La fin, sans chercher à la spolier, est magnifique. Il faut parler aux êtres chers de nos rêves et ne jamais douter qu'ils sont heureux pour nous, ce qui autorise à devenir fort, et nous permet de continuer à vivre en leur compagnie une vie qui devient ... parallèle. Comme Stéphane Corbin que l'on salue autant que les comédiens.
Auteur-compositeur-interprète, Stéphane Corbin compose pour le cinéma, la télévision, la comédie musicale et le théâtre. On peut aussi l'applaudir pendant le festival dans le spectacle Bye, bye Tristesse avec Caroline Loeb (à La Luna, et qui fera l'objet d'un article spécifique). il a aussi composé la musique de Suite française, où joue Béatrice Agenin (au Théâtre du Balcon).

Il a sorti sous son nom deux albums écrits avec son père et son frère.
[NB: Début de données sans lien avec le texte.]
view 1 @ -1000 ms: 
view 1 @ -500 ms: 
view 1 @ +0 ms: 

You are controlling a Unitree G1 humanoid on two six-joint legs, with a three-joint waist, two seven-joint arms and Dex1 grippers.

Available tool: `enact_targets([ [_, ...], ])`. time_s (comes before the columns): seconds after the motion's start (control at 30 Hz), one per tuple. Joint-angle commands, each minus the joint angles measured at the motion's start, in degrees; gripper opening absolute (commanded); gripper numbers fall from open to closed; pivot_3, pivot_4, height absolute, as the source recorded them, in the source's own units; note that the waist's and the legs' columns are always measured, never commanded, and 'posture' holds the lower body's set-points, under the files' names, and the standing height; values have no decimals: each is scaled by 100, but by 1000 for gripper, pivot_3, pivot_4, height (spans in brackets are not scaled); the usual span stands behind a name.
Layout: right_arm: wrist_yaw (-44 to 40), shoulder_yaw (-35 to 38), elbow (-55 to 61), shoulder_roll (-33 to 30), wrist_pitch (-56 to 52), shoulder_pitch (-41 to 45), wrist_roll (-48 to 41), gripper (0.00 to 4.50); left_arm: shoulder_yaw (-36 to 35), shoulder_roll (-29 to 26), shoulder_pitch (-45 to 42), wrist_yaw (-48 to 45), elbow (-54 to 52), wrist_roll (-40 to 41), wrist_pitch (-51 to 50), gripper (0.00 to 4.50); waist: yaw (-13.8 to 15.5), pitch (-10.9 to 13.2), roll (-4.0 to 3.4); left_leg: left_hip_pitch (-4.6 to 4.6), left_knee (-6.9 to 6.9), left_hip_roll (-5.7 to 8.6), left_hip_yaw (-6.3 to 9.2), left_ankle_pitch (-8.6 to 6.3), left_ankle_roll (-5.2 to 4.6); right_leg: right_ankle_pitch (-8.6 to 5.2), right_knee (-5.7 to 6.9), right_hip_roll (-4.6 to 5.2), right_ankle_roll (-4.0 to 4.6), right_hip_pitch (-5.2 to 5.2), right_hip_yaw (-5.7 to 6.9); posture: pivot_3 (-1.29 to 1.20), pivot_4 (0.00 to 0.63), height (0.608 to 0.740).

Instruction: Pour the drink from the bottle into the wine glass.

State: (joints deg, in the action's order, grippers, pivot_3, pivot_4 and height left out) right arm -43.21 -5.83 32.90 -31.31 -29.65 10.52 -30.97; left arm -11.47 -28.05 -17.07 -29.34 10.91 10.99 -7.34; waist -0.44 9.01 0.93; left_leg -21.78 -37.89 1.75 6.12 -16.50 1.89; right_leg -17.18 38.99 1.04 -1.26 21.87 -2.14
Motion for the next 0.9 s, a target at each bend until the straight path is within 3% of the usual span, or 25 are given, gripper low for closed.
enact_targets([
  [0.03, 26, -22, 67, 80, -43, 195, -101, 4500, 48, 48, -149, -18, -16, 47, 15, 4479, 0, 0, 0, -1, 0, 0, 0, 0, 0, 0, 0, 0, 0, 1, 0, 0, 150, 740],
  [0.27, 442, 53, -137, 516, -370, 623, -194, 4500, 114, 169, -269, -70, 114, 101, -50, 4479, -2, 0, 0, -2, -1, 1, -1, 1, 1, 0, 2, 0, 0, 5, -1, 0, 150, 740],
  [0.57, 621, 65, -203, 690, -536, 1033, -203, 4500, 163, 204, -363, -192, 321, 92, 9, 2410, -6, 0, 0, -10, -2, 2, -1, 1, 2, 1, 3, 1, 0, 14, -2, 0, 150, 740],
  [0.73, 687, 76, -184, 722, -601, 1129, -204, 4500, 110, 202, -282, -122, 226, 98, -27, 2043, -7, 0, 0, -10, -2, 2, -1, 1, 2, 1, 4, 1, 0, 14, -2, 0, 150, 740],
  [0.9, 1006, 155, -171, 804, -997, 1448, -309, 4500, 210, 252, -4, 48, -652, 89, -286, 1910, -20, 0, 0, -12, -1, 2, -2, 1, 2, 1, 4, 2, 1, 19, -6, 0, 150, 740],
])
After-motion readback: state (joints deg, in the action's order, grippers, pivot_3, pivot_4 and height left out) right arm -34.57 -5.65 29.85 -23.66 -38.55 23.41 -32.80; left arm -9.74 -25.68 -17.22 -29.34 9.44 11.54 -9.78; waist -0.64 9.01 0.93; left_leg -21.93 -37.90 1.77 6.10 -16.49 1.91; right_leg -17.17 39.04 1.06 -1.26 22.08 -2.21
Il a donné plus de 700 concerts dans toute la France, et fait les premières parties de Juliette et de Thomas Fersen. Enfin il est aussi l'initiateur du collectif musical Les Funambules, qui rassemble plus de 400 artistes luttant contre l'homophobie.

Nos années parallèles, de Dino Buzzati, adapté par Xavier Jaillard
Mise en scène de Xavier Jaillard & Grégori Baquet
Avec Grégori Baquet
Lumières de Stéphane Baquet
Création musicale de Frédéric Jaillard
Au Théâtre Buffon à 14 h 45
Le K n'est pas une création récente. Il a été joué il ya dix ans au Petit Hébertot quand Xavier Jaillard en était alors le directeur. Mais je ne l'avais pas vu. C'est cet été que je l'ai découvert et ce spectacle m’a enchantée. Le comédien manipule un élément de décor très original, en bois, en forme de K majuscule, qui sera bureau, tableau (avec paper-board) ou bateau avant de représenter à la fin de la représentation l’animal mythologique qui pourrait le dévorer ... à moins qu’il n’ait toute sa vie mal interprété les paroles de son père.
C’est fantasque et humoristique. Chaque démonstration est brillante. Le jeu de Grégori Baquet est fascinant, s'accordant parfaitement à l'univers surréaliste de Dino Buzzati que, comme lui, j'avais étudié au lycée et qui m'avait secouée.
C'est une très bonne idée de l'avoir repris, particulièrement avec le copain de classe avec lequel il l'avait tant apprécié et qui signe la musique. Je n'ai qu'un regret, avoir été contrainte de partir avant l'ultime séquence, jouée après les saluts devant un public se retenant de crier "encore!" (on n'imagine pas qu'au théâtre il puisse y avait un morceau supplémentaire après les rappels). Grégori Baquet l'avait annoncée mais la dure loi des horaires est intransigeante pendant le festival. J'étais attendue à quelques mètres à un autre spectacle où je savais que je ne pourrais pas arriver en retard de plus de deux minutes.